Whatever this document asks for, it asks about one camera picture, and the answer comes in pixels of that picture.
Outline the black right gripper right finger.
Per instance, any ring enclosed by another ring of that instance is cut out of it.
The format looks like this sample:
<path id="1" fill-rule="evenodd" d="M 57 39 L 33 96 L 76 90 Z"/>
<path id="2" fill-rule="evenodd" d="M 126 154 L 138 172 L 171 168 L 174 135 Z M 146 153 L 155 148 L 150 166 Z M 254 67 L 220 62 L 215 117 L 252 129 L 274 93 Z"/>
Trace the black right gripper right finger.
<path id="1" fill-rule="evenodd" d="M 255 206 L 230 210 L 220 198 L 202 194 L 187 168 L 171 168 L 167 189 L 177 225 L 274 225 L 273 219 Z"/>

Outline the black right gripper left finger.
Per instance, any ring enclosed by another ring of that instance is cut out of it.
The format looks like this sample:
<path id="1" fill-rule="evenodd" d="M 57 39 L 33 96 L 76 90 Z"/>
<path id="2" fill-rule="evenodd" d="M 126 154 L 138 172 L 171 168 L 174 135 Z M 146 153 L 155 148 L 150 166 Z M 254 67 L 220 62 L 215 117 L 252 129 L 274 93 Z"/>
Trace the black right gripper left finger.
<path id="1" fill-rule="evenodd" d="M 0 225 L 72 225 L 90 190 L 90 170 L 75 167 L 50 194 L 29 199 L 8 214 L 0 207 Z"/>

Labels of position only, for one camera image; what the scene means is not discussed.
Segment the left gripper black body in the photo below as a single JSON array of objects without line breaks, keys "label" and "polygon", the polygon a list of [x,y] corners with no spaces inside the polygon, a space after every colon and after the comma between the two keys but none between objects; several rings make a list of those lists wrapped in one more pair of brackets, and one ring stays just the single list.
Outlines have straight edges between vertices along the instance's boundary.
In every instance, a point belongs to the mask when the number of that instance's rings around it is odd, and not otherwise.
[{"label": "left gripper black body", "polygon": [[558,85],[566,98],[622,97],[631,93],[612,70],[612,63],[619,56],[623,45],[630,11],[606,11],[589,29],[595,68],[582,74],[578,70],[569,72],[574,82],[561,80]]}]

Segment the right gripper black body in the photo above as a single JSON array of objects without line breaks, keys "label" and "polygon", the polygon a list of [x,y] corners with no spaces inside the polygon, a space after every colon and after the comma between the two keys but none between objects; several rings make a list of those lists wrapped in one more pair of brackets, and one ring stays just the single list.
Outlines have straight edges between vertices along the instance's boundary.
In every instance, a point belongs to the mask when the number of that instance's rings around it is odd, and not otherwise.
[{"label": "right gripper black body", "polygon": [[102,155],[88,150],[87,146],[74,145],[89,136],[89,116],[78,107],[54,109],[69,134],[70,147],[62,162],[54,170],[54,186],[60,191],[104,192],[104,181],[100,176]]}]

○ ○ ○ ○ ○

Copy the entries exactly as they appear.

Whatever this document asks for, it asks about one camera picture, and the answer comes in pixels of that picture.
Outline the black right gripper right finger.
Per instance, any ring enclosed by another ring of that instance is cut out of it.
The format looks like this sample:
<path id="1" fill-rule="evenodd" d="M 57 39 L 33 96 L 76 90 Z"/>
<path id="2" fill-rule="evenodd" d="M 126 154 L 138 172 L 171 168 L 174 135 Z M 146 153 L 155 148 L 150 166 Z M 254 67 L 220 62 L 215 117 L 252 129 L 274 93 Z"/>
Trace the black right gripper right finger.
<path id="1" fill-rule="evenodd" d="M 255 206 L 230 210 L 220 198 L 202 194 L 187 168 L 171 168 L 167 189 L 177 225 L 274 225 L 273 219 Z"/>

Outline the black right gripper left finger.
Per instance, any ring enclosed by another ring of that instance is cut out of it.
The format looks like this sample:
<path id="1" fill-rule="evenodd" d="M 57 39 L 33 96 L 76 90 Z"/>
<path id="2" fill-rule="evenodd" d="M 126 154 L 138 172 L 171 168 L 174 135 Z M 146 153 L 155 148 L 150 166 Z M 254 67 L 220 62 L 215 117 L 252 129 L 274 93 Z"/>
Trace the black right gripper left finger.
<path id="1" fill-rule="evenodd" d="M 0 225 L 72 225 L 90 190 L 90 170 L 75 167 L 50 194 L 29 199 L 8 214 L 0 207 Z"/>

Labels of position only, for one camera image; what the scene means is not discussed.
Segment the left gripper black body in the photo below as a single JSON array of objects without line breaks, keys "label" and "polygon", the polygon a list of [x,y] corners with no spaces inside the polygon, a space after every colon and after the comma between the two keys but none between objects; several rings make a list of those lists wrapped in one more pair of brackets, and one ring stays just the single list.
Outlines have straight edges between vertices along the instance's boundary.
In every instance, a point belongs to the mask when the number of that instance's rings around it is odd, and not otherwise.
[{"label": "left gripper black body", "polygon": [[558,85],[566,98],[622,97],[631,93],[612,70],[612,63],[619,56],[623,45],[630,11],[606,11],[589,29],[595,68],[582,74],[578,70],[569,72],[574,82],[561,80]]}]

Segment the right gripper black body in the photo above as a single JSON array of objects without line breaks, keys "label" and "polygon", the polygon a list of [x,y] corners with no spaces inside the polygon, a space after every colon and after the comma between the two keys but none between objects; several rings make a list of those lists wrapped in one more pair of brackets, and one ring stays just the single list.
Outlines have straight edges between vertices along the instance's boundary.
In every instance, a point belongs to the mask when the number of that instance's rings around it is odd, and not otherwise.
[{"label": "right gripper black body", "polygon": [[102,155],[88,150],[87,146],[74,145],[89,136],[89,116],[78,107],[54,109],[69,134],[70,147],[62,162],[54,170],[54,186],[60,191],[104,192],[104,181],[100,176]]}]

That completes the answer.